Still, she performed some wonderful other works, like her own transcription of Bach’s “Air on the G String”. Rather, her transcription was pleasant–and abbreviated to a mere five minutes. She didn’t transcribe Francois Couperin’s mysterious clavier. But she chose to make it entirely pianistic, pedals consistently compressed, the piano far far smoother than any harpsichord had the right to be.
One could not fault her four Liszt pieces. The two Consolations were played with discernment, with clarity, with composure. I had never heard Liszt’s transcription of Bach’s A Minor Prelude and Fugue. The Prelude was High Romantic passion. The fugue a quantum equation of lines and chords. It didn’t sound much like Bach.

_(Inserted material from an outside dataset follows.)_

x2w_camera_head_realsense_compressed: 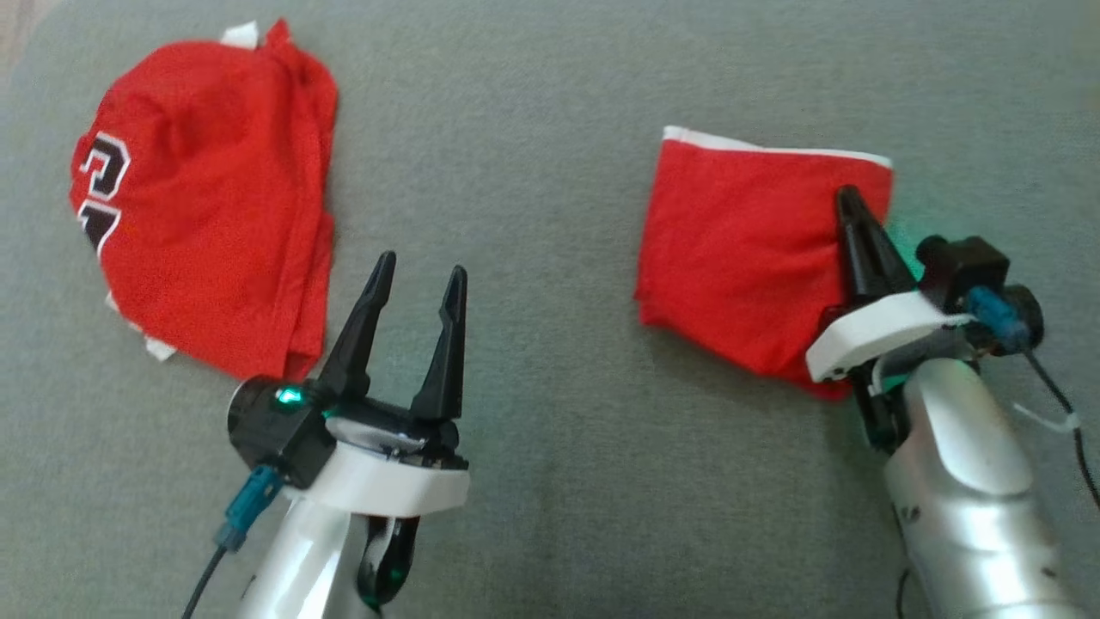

But give Liszt his due–and his audacious originality.
And what can one say about the Horowitz transcription of Liszt’s Second Hungarian Rhapsody? This is high drama–or kitschy fireworks. An entrant for any piano competition–or the background (as it was) for a Bugs Bunny cartoon.
Ms Buniatishvili was happy to descend from her Olympic standards and her self‑contained poetry and imagination. She let herself finally let loose, bending over the keyboard so low that I thought her hair might get caught in the keys.
The recital was certainly impressive, sometimes inspiring. And if I had reservations about her style, I had no hesitancy in the delight of her fingers, and the integrity to her beliefs.